» **About this task**
What is wanted is an exact copy of the lines from the top of the listing through the line containing "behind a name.".

» **Source material**
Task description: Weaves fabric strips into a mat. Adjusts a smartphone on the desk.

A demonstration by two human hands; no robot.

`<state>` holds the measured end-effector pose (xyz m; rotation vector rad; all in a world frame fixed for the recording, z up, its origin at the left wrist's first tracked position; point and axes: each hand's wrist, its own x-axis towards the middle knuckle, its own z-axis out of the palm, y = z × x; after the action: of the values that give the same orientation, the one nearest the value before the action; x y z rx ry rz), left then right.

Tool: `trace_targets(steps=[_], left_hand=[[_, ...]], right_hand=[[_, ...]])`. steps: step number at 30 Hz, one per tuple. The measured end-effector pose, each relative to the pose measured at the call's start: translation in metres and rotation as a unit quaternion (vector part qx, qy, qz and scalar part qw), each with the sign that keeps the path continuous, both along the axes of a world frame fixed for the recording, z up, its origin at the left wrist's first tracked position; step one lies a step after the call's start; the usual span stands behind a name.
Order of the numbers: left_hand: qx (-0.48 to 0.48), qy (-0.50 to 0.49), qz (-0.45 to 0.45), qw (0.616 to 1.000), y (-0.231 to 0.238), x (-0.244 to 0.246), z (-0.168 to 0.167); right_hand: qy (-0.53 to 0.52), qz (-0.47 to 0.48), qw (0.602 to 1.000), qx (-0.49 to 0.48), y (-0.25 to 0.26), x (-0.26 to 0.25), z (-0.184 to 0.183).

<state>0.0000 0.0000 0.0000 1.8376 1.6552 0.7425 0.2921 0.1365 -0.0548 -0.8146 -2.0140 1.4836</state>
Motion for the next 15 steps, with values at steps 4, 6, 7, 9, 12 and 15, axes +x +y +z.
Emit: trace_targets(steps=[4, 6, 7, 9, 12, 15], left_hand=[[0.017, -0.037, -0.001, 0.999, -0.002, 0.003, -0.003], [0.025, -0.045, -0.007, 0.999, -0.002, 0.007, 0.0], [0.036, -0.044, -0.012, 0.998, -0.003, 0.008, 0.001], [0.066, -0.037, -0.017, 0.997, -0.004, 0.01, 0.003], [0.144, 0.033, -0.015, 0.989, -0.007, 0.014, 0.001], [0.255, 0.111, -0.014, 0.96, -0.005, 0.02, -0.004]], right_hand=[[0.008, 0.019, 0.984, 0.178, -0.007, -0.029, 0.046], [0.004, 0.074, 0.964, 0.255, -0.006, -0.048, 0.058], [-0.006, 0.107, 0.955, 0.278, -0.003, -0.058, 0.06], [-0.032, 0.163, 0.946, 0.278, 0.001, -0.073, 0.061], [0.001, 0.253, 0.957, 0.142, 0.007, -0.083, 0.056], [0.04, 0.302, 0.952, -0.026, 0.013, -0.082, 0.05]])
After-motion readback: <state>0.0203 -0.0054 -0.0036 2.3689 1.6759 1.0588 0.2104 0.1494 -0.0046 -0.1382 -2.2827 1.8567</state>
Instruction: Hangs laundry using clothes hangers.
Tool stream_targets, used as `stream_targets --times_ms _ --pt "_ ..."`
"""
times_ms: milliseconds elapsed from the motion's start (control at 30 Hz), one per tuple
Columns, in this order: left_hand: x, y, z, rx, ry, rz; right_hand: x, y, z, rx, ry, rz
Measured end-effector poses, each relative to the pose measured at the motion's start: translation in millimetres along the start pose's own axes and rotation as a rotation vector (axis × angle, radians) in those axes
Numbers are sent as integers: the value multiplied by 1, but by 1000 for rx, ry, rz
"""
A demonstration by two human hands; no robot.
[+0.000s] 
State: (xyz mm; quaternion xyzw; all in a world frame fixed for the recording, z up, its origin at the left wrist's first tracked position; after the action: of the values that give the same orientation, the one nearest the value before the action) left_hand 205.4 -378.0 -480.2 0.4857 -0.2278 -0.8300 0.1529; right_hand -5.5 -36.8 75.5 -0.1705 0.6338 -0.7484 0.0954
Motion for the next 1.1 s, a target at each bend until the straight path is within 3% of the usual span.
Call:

» **Task answer**
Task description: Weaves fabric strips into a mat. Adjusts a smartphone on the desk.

A demonstration by two human hands; no robot.

`<state>` holds the measured end-effector pose (xyz m; rotation vector rad; all in a world frame fixed for the recording, z up, its origin at the left wrist's first tracked position; point and axes: each hand's wrist, its own x-axis towards the middle knuckle, its own z-axis out of the palm, y = z × x; after the action: of the values that give the same orientation, the one nearest the value before the action; x y z rx ry rz), left then right.

Tool: `trace_targets(steps=[_], left_hand=[[_, ...]], right_hand=[[_, ...]])`. steps: step number at 30 Hz, one per tuple. The measured end-effector pose, each relative to the pose measured at the call's start: translation in metres and rotation as a unit quaternion (vector part qx, qy, qz and scalar part qw), each with the sign that keeps the path continuous, both along the axes of a world frame fixed for the recording, z up, its origin at the left wrist's first tracked position; step one lies a step after the call's start; the usual span stands behind a name.

The exercise requires no further work.